If you want to dive deeper on this subject: https://github.com/facebookresearch/MUSE

# 3) Sentence classification with BoV and scikit-learn

In [22]:
# 1 - Load train/dev/test of Stanford Sentiment TreeBank (SST)
#     (https://nlp.stanford.edu/~socherr/EMNLP2013_RNTN.pdf)

# TYPE CODE HERE
list_data_file = ['stsa.fine.dev', 'stsa.fine.test.X', 'stsa.fine.train']

def load_sst_data(list_data_file):
    dev_set = {'label':[], 'sentence':[]}
    test_set = {'sentence':[]}
    train_set = {'label':[], 'sentence':[]}
    for i, f in enumerate(list_data_file):
        
        with open(PATH_TO_DATA+'/SST/'+f, 'r') as data:
            for l in data:
                if i is 0: 
                    label, sentence = l.split(maxsplit=1)
                    dev_set['label'].append(label), dev_set['sentence'].append(sentence)
                elif i is 1:
                    # Test set has no label
                    test_set['sentence'].append(l)
                else:
                    label, sentence = l.split(maxsplit=1)
                    train_set['label'].append(label), train_set['sentence'].append(sentence)
    return pd.DataFrame(train_set), pd.DataFrame(dev_set), pd.DataFrame(test_set)

# Get data
df_train, df_dev, df_test = load_sst_data(list_data_file)

In [23]:
# 2 - Encode sentences with the BoV model above

# TYPE CODE HERE
s2v = BoV(w2v)

# Function for adding the bov features to the df
def add_bov_features(df, s2v, weighted=False):
    sent_embeds = []
    
    if weighted is False:
        for i in range(df.shape[0]):
            # For each row, calculate the sentence embedding. 
            embed = s2v.encode([df.loc[i, 'sentence']])
            sent_embeds.append(embed)

        embeds_df = pd.DataFrame(sent_embeds)

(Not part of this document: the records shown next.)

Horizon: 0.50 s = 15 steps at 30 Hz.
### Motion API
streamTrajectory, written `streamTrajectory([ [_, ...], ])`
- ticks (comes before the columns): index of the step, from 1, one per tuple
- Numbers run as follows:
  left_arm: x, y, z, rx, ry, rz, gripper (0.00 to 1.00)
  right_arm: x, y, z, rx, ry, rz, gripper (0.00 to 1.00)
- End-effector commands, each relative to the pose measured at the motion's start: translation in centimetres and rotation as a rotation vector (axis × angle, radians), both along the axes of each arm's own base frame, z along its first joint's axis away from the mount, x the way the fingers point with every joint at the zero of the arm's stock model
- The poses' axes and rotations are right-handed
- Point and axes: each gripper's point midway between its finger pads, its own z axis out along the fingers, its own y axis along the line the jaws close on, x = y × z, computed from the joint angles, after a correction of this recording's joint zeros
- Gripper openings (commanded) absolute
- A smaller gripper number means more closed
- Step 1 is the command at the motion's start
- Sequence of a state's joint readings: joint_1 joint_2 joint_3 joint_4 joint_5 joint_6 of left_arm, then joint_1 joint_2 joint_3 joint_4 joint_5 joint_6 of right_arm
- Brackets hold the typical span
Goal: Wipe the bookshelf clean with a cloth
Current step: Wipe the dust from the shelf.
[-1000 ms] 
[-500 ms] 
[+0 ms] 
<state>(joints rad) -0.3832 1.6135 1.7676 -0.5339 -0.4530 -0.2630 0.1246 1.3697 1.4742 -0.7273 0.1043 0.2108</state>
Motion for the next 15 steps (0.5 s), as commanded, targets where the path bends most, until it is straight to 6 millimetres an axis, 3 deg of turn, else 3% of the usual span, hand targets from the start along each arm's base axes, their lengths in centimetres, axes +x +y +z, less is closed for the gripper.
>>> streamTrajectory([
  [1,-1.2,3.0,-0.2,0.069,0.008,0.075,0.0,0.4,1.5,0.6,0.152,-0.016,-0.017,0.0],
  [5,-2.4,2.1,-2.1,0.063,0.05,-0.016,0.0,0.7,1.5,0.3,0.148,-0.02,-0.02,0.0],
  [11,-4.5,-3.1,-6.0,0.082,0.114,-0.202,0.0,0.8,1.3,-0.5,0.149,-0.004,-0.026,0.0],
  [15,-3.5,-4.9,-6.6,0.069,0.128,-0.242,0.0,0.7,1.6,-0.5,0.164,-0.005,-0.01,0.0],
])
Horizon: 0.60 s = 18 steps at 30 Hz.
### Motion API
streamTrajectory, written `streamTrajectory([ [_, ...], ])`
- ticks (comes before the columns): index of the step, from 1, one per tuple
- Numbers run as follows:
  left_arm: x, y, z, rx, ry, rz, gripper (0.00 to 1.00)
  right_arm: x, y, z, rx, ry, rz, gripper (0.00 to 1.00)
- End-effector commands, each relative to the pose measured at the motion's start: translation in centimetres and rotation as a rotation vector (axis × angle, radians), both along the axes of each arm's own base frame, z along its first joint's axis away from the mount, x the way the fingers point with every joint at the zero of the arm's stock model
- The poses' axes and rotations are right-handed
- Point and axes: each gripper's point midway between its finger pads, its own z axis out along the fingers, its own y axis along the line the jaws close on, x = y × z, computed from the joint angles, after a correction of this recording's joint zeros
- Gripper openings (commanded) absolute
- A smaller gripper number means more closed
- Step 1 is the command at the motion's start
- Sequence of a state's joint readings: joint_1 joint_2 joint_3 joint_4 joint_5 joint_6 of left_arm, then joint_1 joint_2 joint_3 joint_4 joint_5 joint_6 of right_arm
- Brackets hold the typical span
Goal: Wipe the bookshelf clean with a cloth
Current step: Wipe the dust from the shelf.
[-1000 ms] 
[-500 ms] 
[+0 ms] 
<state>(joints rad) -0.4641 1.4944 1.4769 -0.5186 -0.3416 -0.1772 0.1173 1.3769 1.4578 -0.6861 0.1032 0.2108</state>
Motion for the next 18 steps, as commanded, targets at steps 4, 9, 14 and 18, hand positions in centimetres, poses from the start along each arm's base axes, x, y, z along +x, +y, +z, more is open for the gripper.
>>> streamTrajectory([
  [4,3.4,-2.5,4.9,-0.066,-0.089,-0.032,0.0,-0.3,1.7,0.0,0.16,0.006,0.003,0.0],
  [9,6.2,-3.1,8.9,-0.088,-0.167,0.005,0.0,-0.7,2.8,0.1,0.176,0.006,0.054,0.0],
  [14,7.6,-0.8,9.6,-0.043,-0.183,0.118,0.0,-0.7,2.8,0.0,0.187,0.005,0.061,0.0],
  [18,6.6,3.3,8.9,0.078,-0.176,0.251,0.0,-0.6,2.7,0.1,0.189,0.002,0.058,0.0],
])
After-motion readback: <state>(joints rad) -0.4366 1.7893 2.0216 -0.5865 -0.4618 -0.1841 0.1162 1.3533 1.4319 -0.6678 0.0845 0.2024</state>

        # update dataframe (concatenation)
        df = pd.concat([df, embeds_df], axis=1)
        return df
    
    else:

        # Now do the BoV embedding, each weighted by the tf-idf of the word
        for i in range(df.shape[0]):
            # For each row, calculate the sentence embedding.
            embed = s2v.encode([df.loc[i, 'sentence']], idf=True)
            sent_embeds.append(embed)

        embeds_df = pd.DataFrame(sent_embeds)

        # update dataframe (concatenation)
        df = pd.concat([df, embeds_df], axis=1)
        return df        
        

def clean_s(s, translate_table):
    s = s.translate(translate_table)
    return s

translate_table = str.maketrans(dict.fromkeys(punctuation, None))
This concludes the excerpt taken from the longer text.